What is needed: Skip the images and print the listing exactly.

Exercise data below:

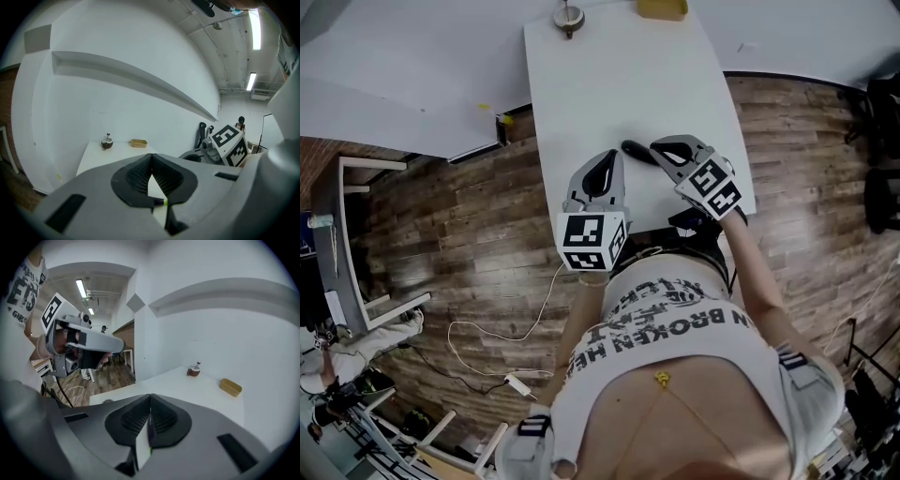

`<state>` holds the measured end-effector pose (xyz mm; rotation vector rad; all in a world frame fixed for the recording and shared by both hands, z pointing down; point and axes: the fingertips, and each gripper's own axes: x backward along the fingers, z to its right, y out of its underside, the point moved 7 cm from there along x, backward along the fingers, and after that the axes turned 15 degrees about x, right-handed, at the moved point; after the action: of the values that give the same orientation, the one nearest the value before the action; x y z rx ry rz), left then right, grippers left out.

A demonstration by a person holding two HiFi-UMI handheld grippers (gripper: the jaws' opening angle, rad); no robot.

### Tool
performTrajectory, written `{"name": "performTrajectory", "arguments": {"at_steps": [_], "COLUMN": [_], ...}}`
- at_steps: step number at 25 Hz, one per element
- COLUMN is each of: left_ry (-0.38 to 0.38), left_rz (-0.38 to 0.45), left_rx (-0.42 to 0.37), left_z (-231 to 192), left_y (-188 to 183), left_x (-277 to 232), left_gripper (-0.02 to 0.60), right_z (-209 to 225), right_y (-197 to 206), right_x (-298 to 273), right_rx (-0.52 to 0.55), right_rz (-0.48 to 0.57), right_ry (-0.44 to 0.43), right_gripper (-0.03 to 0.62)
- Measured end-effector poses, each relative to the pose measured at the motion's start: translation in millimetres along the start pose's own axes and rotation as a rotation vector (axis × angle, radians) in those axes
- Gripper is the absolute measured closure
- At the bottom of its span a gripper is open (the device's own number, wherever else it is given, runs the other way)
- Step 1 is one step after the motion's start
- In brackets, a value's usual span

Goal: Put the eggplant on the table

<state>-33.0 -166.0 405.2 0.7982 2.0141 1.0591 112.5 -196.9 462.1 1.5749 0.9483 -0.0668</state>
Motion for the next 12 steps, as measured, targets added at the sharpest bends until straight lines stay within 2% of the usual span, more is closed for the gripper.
{"name": "performTrajectory", "arguments": {"at_steps": [12], "left_ry": [0.064], "left_rz": [0.029], "left_rx": [0.004], "left_z": [14.4], "left_y": [-10.8], "left_x": [-5.7], "left_gripper": [0.583], "right_z": [2.1], "right_y": [-44.5], "right_x": [45.9], "right_rx": [-0.049], "right_rz": [0.193], "right_ry": [0.111], "right_gripper": [0.586]}}
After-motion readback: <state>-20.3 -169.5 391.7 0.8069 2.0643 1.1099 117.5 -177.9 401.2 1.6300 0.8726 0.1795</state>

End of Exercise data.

Exercise answer:
`<state>` holds the measured end-effector pose (xyz mm; rotation vector rad; all in a world frame fixed for the recording and shared by both hands, z pointing down; point and axes: the fingertips, and each gripper's own axes: x backward along the fingers, z to its right, y out of its underside, the point moved 7 cm from there along x, backward along the fingers, and after that the axes turned 15 degrees about x, right-handed, at the moved point; after the action: of the values that give the same orientation, the one nearest the value before the action; x y z rx ry rz), left then right, grippers left out.

A demonstration by a person holding two HiFi-UMI handheld grippers (gripper: the jaws' opening angle, rad); no robot.

### Tool
performTrajectory, written `{"name": "performTrajectory", "arguments": {"at_steps": [_], "COLUMN": [_], ...}}`
- at_steps: step number at 25 Hz, one per element
- COLUMN is each of: left_ry (-0.38 to 0.38), left_rz (-0.38 to 0.45), left_rx (-0.42 to 0.37), left_z (-231 to 192), left_y (-188 to 183), left_x (-277 to 232), left_gripper (-0.02 to 0.60), right_z (-209 to 225), right_y (-197 to 206), right_x (-298 to 273), right_rx (-0.52 to 0.55), right_rz (-0.48 to 0.57), right_ry (-0.44 to 0.43), right_gripper (-0.03 to 0.62)
- Measured end-effector poses, each relative to the pose measured at the motion's start: translation in millimetres along the start pose's own axes and rotation as a rotation vector (axis × angle, radians) in those axes
- Gripper is the absolute measured closure
- At the bottom of its span a gripper is open (the device's own number, wherever else it is given, runs the other way)
- Step 1 is one step after the motion's start
- In brackets, a value's usual span

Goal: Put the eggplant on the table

<state>-33.0 -166.0 405.2 0.7982 2.0141 1.0591 112.5 -196.9 462.1 1.5749 0.9483 -0.0668</state>
Motion for the next 12 steps, as measured, targets added at the sharpest bends until straight lines stay within 2% of the usual span, more is closed for the gripper.
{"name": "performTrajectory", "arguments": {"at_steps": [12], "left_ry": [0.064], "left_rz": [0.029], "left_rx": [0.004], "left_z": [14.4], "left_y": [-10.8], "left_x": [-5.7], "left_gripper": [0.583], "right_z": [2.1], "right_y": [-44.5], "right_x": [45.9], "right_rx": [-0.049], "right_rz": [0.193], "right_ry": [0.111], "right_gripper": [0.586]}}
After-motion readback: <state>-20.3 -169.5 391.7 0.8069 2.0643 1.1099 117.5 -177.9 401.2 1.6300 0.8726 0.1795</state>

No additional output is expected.